Erika Sabbath, who recently joined the faculty of the Graduate School of Social Work at Boston College after completing a post-doctoral fellowship at the Pop Center, has received a major grant from the CDC and its National Institute for Occupational Safety and Health. This K01 grant will give her the opportunity to focus intensively on her project “Quantifying Economic & Health Effects of Psychosocial Workplace Exposures.” Congratulations to Erika!
Congratulations to Ichiro Kawachi, co-director of the RWJF Health & Society Scholars program, who was recently named the John L. Loeb and Frances Lehman Loeb Professor of Social Epidemiology. Dr. Kawachi’s copious publications include the textbook Social Epidemiology, which he co-authored with Lisa Berkman. Dr. Kawachi, Dr. Berkman, and Dr. Maria Glymour will be discussing the just-released second edition of this book next Friday, September 12. Please join us!
Former Harvard Pop Center Bell Fellow Hiram Beltran-Sanchez, PhD, has co-authored a study that examines the long-term trajectories of disease, disability and cognitive functioning among potential centenarians, finding that those who lived to 100 had experienced overall better health along their journey to the century mark than the non-surviving members of their cohort, with about 25% with no chronic illness, 20% with no disability, and over 50% with no cognitive impairment.
Former Harvard RWJF Scholar Jennifer Karas Montez, PhD, and a colleague have written an editorial, published in the American Journal of Public Health, that challenges researchers to apply a balanced approach, incorporating two criteria, to better understand a complex dilemma: why is life expectancy declining among low-income women?

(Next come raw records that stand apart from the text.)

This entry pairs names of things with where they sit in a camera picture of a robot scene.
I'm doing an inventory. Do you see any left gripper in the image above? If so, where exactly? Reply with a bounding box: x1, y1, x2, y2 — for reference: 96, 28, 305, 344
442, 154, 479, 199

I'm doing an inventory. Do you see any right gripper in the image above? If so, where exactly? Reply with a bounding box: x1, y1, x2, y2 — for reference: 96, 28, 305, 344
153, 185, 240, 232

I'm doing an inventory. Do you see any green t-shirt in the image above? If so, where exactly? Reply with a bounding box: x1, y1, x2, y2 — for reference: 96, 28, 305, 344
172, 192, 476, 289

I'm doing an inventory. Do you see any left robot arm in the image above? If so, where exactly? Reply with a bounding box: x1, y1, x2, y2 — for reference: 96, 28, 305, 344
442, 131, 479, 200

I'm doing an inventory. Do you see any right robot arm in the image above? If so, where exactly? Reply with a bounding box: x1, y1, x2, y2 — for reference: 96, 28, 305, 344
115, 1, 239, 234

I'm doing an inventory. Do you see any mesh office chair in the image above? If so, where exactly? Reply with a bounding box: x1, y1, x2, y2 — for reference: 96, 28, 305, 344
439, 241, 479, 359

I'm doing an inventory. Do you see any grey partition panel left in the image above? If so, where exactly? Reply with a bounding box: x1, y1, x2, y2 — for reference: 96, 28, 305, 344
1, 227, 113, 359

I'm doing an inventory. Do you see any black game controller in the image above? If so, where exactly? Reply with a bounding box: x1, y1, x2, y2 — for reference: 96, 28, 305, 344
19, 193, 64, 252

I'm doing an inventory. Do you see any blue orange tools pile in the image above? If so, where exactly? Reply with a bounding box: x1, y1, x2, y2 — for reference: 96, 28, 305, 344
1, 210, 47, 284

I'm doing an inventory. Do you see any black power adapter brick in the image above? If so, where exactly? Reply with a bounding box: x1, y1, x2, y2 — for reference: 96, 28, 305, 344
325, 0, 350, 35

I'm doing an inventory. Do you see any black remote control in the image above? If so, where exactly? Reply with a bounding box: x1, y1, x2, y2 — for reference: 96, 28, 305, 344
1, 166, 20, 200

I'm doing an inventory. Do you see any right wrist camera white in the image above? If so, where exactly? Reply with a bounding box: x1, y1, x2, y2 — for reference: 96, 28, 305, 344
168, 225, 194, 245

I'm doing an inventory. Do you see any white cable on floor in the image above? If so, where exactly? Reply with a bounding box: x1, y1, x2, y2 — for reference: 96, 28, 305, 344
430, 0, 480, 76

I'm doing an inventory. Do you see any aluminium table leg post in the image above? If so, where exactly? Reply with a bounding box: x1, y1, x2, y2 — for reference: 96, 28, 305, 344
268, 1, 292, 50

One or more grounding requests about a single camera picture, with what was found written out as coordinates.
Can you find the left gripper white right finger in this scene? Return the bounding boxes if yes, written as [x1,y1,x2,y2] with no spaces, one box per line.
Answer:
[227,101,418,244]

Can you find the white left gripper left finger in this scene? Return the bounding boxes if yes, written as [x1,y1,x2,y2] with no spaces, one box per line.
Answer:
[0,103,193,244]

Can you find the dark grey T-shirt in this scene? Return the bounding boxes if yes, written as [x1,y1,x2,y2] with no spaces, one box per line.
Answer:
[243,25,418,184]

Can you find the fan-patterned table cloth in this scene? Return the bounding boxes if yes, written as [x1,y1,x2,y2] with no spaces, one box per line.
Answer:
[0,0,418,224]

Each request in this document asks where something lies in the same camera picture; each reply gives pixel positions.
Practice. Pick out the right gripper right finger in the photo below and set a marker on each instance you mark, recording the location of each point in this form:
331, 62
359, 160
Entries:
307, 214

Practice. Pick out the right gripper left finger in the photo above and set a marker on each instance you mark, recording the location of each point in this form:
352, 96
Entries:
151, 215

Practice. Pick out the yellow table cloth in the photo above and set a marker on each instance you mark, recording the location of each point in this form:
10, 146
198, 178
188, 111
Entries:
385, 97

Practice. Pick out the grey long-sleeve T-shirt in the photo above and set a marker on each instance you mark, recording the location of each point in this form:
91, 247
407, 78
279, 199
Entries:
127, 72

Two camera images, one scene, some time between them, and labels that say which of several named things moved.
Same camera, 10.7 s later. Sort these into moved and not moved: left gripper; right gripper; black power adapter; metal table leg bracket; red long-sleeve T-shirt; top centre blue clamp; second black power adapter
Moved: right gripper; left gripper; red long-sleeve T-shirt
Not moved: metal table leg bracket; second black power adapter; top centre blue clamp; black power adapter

Timing is everything. A study by David Cutler confirms that graduates who enter the labor market during bad economic times experience lower income, lower life satisfaction, greater obesity, more smoking and drinking later in life. The study also noted that education plays a protective role for these outcomes, as educated individuals, even when entering the market at times of high unemployment, have a much lower incidence of these outcomes than their uneducated counterparts. The study was published in Social Science and Medicine.